A little over a year ago, a similar event happened in Madrid, Spain. It turned out that 192 people were killed in a series of terrorist train bombings. And it appears likely that the London bombings, tragic as they are, will not be of that scope or magnitude. Yet we didn't see round-the-clock coverage of the Madrid bombings. Our regular programming wasn't breathlessly interrupted to broadcast the faces of bloody, dazed Spaniards.

Why?

I don't know, but I have some ideas. It might have something to do with the fact that those crazy Spaniards don't look like us or sound like us. They seem more remote, more "foreign," if you will. But those English lads and lassies could almost pass for residents of God's own U.S. of A. They look like us. They sound like us, but with those charming accents. And because of that, we watch in horror. It could have been us. It has been us. The Spaniards? Well, that's too bad, but they can go back to their bullfights and they'll be okay.

A couple days ago John McCollum raised the intriguing case of one Reyna Alvarado-Carerra , a 13-year-old Hispanic girl from Norcross, Georgia who was kidnapped a couple weeks before the suddenly ubiquitous Nattalee Holloway. Ever heard of Reyna Alvarado-Carerra? Neither had I, until John brought her to my attention.

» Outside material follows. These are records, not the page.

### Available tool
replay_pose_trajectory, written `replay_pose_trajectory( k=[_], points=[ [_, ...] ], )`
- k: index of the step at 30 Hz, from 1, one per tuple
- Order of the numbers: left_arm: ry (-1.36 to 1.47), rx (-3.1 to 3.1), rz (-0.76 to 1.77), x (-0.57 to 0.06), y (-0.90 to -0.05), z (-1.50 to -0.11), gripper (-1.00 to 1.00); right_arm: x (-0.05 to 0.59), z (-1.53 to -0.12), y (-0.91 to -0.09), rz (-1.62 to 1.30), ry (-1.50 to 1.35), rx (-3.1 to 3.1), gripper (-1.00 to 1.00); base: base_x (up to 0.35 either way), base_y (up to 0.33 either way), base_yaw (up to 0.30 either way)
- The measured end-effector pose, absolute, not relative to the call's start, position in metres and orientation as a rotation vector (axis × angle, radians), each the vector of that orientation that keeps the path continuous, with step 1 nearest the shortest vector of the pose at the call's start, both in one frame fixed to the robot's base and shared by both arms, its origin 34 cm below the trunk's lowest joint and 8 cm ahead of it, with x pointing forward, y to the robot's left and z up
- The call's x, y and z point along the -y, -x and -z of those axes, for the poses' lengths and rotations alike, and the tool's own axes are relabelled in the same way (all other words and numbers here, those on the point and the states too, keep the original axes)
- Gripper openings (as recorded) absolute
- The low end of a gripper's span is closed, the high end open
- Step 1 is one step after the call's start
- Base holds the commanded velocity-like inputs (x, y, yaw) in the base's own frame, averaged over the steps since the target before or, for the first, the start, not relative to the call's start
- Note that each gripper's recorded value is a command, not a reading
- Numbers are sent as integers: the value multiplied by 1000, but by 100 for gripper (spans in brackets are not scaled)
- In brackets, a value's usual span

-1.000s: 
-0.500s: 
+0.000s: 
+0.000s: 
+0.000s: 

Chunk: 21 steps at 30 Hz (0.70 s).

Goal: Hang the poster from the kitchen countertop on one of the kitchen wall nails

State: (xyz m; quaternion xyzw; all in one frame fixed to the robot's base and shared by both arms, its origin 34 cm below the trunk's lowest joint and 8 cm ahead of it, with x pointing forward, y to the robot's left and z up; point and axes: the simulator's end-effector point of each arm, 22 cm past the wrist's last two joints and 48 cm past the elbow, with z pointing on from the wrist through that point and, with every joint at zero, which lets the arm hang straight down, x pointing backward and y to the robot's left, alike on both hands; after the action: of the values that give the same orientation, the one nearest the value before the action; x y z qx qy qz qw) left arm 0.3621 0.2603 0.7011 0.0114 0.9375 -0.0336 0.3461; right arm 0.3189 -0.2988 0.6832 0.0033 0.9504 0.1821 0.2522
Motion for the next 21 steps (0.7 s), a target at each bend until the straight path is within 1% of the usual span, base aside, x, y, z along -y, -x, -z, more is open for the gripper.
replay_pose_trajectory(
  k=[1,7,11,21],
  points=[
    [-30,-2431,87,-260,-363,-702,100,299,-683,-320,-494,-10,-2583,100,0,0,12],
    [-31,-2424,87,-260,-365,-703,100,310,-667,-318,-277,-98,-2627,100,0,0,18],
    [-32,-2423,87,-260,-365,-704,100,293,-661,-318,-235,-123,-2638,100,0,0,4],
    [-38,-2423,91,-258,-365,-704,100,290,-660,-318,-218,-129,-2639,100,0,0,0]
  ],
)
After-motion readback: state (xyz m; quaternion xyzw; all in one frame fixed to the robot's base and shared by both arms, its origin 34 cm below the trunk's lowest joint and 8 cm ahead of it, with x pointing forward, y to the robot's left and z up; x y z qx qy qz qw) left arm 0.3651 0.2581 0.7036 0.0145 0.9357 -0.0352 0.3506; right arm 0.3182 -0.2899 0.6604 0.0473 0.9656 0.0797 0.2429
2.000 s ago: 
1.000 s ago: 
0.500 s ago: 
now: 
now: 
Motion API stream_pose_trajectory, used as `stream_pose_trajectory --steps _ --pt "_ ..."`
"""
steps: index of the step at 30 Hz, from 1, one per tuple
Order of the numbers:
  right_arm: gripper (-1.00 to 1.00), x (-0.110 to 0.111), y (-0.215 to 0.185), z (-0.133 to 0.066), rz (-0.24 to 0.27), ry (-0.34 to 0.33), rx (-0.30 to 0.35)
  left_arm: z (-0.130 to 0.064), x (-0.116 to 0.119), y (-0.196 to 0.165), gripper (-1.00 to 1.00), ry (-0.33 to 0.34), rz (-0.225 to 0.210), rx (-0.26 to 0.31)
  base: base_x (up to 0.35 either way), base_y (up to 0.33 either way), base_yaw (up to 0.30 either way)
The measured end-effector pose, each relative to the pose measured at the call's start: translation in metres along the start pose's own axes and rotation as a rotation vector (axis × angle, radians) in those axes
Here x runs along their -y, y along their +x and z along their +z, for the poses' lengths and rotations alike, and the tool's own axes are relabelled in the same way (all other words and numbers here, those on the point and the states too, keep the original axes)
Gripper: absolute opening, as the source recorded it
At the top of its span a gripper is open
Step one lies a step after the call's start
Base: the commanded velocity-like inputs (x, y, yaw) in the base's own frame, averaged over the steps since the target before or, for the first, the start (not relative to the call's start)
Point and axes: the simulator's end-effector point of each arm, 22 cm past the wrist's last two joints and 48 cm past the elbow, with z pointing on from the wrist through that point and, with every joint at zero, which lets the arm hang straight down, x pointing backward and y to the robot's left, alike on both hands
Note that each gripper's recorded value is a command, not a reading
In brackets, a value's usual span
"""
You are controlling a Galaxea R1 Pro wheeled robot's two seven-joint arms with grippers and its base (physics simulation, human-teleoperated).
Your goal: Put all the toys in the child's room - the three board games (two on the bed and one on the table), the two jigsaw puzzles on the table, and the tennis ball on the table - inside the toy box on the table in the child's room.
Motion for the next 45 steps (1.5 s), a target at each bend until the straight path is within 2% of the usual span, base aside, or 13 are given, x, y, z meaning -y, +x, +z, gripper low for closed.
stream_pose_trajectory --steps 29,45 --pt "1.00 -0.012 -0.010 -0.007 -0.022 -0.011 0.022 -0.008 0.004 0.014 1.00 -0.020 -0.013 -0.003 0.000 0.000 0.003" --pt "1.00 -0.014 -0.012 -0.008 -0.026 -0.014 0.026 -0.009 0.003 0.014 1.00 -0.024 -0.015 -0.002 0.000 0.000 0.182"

She wasn't deemed newsworthy.

Again, why?

Here's a wild guess: Because she didn't inspire fear, and fear increases news ratings.

Don't get me wrong. I think what happened in London is horrible. I'm saddened and disturbed by it, and my heartfelt prayers are offered for those who suffered, and for their families. And I truly hope and pray that Nattalee Holloway will somehow be found alive, and will be reuinted with her distraught family.

But Nattalee's story is national (international?) news, and the London bombings are round-the-clock news, only because they play into our fears. And it is the job of the U.S. news media to whip up fear, because fear means viewers. It also explains why Reyna Alvarado-Carerra isn't in the news. Reyna Alvarado-Carerra doesn't look like most of the daughters of all those worried and fearful moms and dads who expectantly tune in to the latest news. It doesn't matter that her case is just as important, and just as tragic, as that of Nattalee Holloway. Reyna Alvarado-Carerra doesn't look like Miss Teen U.S.A. She has no marketability. And sadly, in a world where neatly-coiffed talking heads still rationalize their dubious trade as objective reporting, the news today is all about marketability. Merchandising and manipulating fear is big business. Have you had your dose of horror today? Just flip on your TV.